Add Visuals and Audio to Your Skill


Create a visual experience for your skill with graphics, images, slideshows, video, and animations using Alexa Presentation Language (APL). APL is a responsive layout language that lets you build visuals to render on Alexa-enabled multimodal devices. You can also build audio responses that mix and layer multiple Alexa voices, sound effects, and background music with APL for audio. You can combine audio and visual responses.

Visual and audio responses work on devices with screens, such as the Echo Show, TVs, and Alexa-enabled tablets. Audio responses also work on speaker devices such as the Amazon Echo and Echo Dot.

The APL content is part of the skill response

Custom voice model skills use a request and response interface. Alexa sends your AWS Lambda function or web service a request, such as a LaunchRequest or IntentRequest. Your skill handles this request and returns a response.

APL works within this framework. When your skill returns a response, you include a directive to display a visual response or play an audio response. You pass the directive two items:

  • An APL document, which is a JSON object that defines either a visual or audio template. The document provides the structure and layout for the response. Conditional logic in the document lets the template adapt to different devices and situations.
  • An APL data source, which is a JSON object you define. The data source provides the content to populate the template. You use a data source for the content that might change when the user invokes your skill. This approach lets you separate the visual or audio presentation from the data.

User: Alexa, open Hello World and say hello.

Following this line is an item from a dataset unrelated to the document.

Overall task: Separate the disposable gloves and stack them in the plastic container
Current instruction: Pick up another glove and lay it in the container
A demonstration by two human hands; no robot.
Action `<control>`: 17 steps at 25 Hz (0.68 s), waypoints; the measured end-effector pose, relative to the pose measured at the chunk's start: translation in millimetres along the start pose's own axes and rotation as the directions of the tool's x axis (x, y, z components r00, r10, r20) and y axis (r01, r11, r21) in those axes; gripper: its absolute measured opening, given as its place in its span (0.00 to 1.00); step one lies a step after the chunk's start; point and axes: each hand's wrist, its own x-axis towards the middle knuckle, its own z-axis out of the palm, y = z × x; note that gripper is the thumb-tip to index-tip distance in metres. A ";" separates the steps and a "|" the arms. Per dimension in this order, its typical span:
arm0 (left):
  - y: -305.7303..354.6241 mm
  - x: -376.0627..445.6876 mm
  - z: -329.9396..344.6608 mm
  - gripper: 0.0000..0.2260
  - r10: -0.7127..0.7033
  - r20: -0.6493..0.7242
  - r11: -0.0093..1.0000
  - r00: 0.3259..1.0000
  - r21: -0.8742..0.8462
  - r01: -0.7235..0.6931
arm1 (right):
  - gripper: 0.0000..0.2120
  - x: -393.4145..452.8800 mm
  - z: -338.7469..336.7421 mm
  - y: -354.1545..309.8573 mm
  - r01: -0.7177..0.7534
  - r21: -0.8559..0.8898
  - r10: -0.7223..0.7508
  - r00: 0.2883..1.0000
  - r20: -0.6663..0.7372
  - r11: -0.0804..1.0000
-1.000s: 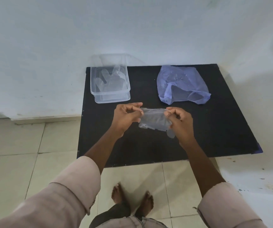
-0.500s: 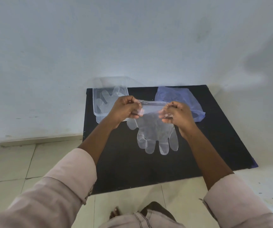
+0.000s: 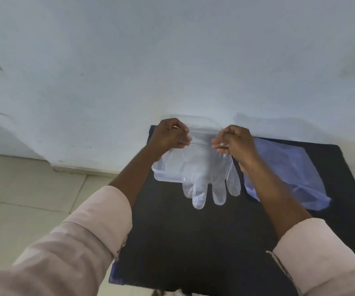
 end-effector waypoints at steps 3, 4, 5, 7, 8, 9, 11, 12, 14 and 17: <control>15.9 34.8 -14.4 0.02 -0.025 -0.115 1.000 0.993 0.003 0.026 | 0.08 47.2 16.7 -17.8 0.031 -0.009 -0.031 0.998 0.046 0.999; 22.7 47.3 -19.5 0.03 -0.025 -0.147 1.000 0.989 0.001 0.026 | 0.08 62.3 23.4 -25.8 0.045 0.000 -0.045 0.998 0.050 0.999; 29.0 59.7 -25.0 0.03 -0.023 -0.171 1.000 0.985 -0.005 0.023 | 0.08 75.8 29.7 -34.2 0.056 0.010 -0.057 0.998 0.039 0.998; 40.1 85.1 -34.7 0.04 -0.006 -0.214 1.000 0.977 -0.010 0.005 | 0.09 100.9 42.1 -50.7 0.090 0.018 -0.090 0.996 0.006 0.996; 45.2 96.8 -38.5 0.05 0.008 -0.230 1.000 0.973 -0.009 -0.011 | 0.09 112.6 48.2 -58.8 0.111 0.015 -0.111 0.994 -0.008 0.994; 50.1 107.5 -42.4 0.05 0.027 -0.240 0.999 0.971 -0.012 -0.031 | 0.10 122.9 53.6 -66.0 0.132 0.014 -0.131 0.991 -0.027 0.991; 59.9 124.9 -49.5 0.05 0.080 -0.264 0.996 0.961 -0.018 -0.088 | 0.11 139.1 61.9 -77.0 0.202 0.021 -0.200 0.977 -0.077 0.979; 64.8 129.7 -52.4 0.05 0.123 -0.283 0.991 0.951 -0.017 -0.133 | 0.11 143.4 65.1 -80.7 0.267 0.019 -0.263 0.959 -0.103 0.964; 68.7 130.8 -55.5 0.04 0.234 -0.309 0.969 0.922 0.003 -0.245 | 0.10 144.9 67.2 -80.0 0.406 0.017 -0.399 0.904 -0.152 0.914; 44.6 119.6 -53.3 0.02 0.390 -0.288 0.915 0.875 0.016 -0.402 | 0.10 132.7 68.4 -52.6 0.509 0.053 -0.492 0.851 -0.185 0.859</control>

Alexa sends your skill an IntentRequest. Your skill returns a response with speech and visual content.
Alexa: Hello World! (Alexa speaks this response and displays the visual content on the screen at the same time.)

The following example shows an APL document that displays a "Hello World" visual response


The following example shows an APL for audio document that plays an audio response.


Users interact with the APL response in different ways

Users can interact with Alexa-enabled devices with screens. For example, users can tap buttons on Echo Show devices, or use a remote to navigate the screen and select items on Fire TV devices. Users can also speak their requests to the skill, as they would with any Alexa device.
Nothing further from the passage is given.